Why We Need Judicial Review: The (Newest) Wolf Rider

If you ever wanted a lesson in the importance of subjecting agency regulations to judicial scrutiny, you should look no further than last week’s wolf rider.  Tacked onto the House of Representatives appropriations bill for the Department of the Interior was this provision:

SEC. 119. Hereafter, any final rule published by the Department of the Interior that provides that the gray wolf (Canis lupus) in the State of Wyoming or in any of the States within the range of the Western Great Lakes Distinct Population Segment of the gray wolf (as defined in the rule published on May 5, 2011 (76 Fed. Reg. 26086 et seq.)) is not an endangered species or threatened species under the Endangered Species Act of 1973 (16 U.S.C. 1531 et seq.), including any rule to remove such species in such a State from the list of endangered species or threatened species published under that Act, shall not be subject to judicial review if such State has entered into an agreement with the Secretary of the Interior that authorizes the State to manage gray wolves in that State.

But, as I described yesterday, the very States that this rider (on its surface) seems designed to protect are actually unhappy with the Fish and Wildlife Service’s delisting rule because of its recognition of a new species of wolf in the Great Lakes, the so-called “eastern wolf.” 

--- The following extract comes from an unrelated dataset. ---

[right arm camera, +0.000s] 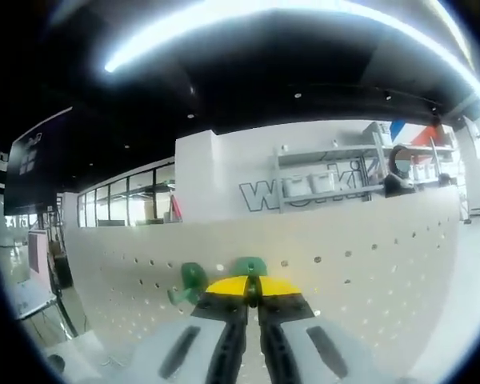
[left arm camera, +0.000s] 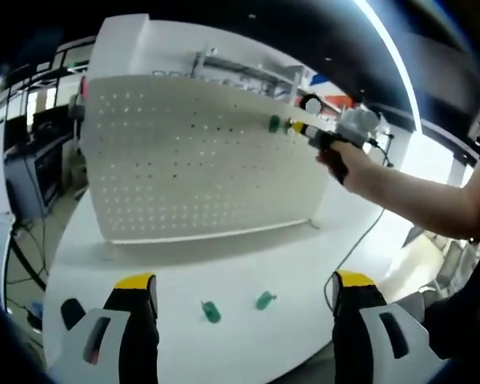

This rider tells them to go jump in a (Great) lake.  It also takes away any incentive the Fish and Wildlife Service may have to improve its rule.  After all, why should they?  No matter what the Obama Administration does, if the wolf rider passes, their final rule can’t be challenged, so why pay any mind to public comments, whether they be from States, from the Safari Club and other hunting groups, or from conservationists.  In fact, even if all these diverse stakeholders agree (which, to a large extent, they do in this case), who cares?  The Obama Administration can do whatever it wants now.

This is exactly why judicial review of agency decisions is important.  Not only because it provides a remedy for citizens and State governments to address federal agency actions that are illegal, but because it provides those agencies with a more general incentive to listen to, and take seriously, the suggestions, perspective, and critiques of its constituents.

The problem with systematically dismantling the administrative process, which Congress seems so anxious to do these days, is that you simply shift power to Executive Branch agencies. Oh, and it’s also not exactly how our founding fathers set up our government to work.